From the entries below, copy exactly the lines from the one that contains "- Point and" through the one that contains "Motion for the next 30", both included, and only those.

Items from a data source
┄┄┄┄┄┄┄┄┄┄
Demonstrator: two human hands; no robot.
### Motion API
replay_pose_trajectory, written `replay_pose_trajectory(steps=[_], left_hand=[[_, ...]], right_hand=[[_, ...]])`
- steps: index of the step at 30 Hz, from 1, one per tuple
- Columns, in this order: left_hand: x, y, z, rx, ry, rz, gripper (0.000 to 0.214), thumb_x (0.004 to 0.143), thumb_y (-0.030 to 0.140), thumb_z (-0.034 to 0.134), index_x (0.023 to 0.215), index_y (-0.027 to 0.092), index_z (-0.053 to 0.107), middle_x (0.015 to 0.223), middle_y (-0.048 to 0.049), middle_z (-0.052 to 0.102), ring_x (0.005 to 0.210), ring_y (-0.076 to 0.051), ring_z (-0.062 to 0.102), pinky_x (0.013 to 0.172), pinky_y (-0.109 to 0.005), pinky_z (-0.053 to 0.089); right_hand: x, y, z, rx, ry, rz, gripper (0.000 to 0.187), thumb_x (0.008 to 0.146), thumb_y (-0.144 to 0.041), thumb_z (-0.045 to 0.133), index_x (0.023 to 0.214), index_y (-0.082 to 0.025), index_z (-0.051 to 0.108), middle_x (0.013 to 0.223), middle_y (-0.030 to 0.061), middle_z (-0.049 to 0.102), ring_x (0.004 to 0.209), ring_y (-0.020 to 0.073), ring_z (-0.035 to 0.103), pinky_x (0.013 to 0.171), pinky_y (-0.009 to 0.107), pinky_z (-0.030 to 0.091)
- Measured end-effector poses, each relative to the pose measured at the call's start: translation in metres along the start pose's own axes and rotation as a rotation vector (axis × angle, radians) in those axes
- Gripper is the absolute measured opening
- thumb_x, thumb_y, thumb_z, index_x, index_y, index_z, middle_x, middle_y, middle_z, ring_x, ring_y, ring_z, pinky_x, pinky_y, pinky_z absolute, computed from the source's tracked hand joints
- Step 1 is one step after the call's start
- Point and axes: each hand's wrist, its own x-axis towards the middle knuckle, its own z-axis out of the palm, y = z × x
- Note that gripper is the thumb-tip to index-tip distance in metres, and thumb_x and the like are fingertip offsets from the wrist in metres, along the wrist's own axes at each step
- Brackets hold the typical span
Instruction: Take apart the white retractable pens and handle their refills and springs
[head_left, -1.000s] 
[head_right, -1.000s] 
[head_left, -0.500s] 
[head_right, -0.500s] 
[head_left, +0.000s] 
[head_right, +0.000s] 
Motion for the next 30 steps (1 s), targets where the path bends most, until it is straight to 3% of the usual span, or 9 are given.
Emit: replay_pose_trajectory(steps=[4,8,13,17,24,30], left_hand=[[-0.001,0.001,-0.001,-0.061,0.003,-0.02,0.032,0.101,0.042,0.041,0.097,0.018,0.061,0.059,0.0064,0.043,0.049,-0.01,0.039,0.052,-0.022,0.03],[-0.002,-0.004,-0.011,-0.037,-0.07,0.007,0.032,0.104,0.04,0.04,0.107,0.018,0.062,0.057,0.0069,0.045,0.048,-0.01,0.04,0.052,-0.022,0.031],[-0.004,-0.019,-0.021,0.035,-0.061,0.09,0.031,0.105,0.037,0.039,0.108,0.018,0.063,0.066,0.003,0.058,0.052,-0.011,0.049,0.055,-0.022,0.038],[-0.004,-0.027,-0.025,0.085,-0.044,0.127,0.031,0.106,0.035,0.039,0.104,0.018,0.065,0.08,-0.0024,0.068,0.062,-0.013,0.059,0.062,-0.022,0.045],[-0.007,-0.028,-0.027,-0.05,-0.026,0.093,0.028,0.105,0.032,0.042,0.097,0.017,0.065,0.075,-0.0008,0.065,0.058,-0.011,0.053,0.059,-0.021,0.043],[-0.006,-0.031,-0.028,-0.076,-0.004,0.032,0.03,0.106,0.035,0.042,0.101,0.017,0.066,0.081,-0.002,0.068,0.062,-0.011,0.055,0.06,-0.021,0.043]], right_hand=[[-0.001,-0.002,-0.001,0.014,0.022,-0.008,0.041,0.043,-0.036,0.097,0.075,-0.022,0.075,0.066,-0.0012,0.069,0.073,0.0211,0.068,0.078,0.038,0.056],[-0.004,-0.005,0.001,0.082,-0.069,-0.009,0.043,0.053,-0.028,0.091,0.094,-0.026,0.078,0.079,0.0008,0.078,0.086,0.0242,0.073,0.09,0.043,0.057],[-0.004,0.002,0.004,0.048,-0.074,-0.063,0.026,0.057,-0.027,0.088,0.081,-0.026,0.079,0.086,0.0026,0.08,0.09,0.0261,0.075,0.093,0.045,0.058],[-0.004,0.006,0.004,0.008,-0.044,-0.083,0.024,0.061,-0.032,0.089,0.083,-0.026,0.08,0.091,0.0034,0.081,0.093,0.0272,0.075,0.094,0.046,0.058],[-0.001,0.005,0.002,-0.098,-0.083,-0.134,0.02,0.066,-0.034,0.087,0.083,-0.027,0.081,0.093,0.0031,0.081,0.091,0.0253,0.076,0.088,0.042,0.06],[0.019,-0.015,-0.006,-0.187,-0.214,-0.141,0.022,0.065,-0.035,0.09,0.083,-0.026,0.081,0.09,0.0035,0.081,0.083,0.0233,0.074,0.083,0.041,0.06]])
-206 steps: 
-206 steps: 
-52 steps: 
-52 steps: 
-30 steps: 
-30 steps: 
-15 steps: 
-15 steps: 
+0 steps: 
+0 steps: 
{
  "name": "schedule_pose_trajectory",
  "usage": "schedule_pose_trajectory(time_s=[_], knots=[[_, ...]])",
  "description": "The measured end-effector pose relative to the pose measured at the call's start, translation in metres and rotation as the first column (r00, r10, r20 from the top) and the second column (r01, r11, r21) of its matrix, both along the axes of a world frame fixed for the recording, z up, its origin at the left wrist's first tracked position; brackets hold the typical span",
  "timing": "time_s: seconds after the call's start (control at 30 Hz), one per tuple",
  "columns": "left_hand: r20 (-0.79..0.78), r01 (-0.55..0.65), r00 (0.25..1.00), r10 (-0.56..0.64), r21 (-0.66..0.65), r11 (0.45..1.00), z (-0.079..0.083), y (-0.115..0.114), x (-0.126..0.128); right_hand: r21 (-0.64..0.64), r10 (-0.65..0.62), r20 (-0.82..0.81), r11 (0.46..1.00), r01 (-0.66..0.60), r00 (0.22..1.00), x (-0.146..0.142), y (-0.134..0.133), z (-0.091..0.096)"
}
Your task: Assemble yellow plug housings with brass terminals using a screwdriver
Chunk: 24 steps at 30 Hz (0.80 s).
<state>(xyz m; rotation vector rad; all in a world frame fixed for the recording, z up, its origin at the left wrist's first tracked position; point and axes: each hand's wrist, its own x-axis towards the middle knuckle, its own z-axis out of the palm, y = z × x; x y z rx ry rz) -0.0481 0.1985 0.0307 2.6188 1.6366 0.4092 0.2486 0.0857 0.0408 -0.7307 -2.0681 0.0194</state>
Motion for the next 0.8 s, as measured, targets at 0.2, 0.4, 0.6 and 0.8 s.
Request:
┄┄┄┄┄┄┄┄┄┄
◆ **Output of the exercise**:
- Point and axes: each hand's wrist, its own x-axis towards the middle knuckle, its own z-axis out of the palm, y = z × x
- Note that gripper is the thumb-tip to index-tip distance in metres, and thumb_x and the like are fingertip offsets from the wrist in metres, along the wrist's own axes at each step
- Brackets hold the typical span
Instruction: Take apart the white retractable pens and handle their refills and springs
[head_left, -1.000s] 
[head_right, -1.000s] 
[head_left, -0.500s] 
[head_right, -0.500s] 
[head_left, +0.000s] 
[head_right, +0.000s] 
Motion for the next 30 steps (1 s), targets where the path bends most, until it is straight to 3% of the usual span, or 9 are given.

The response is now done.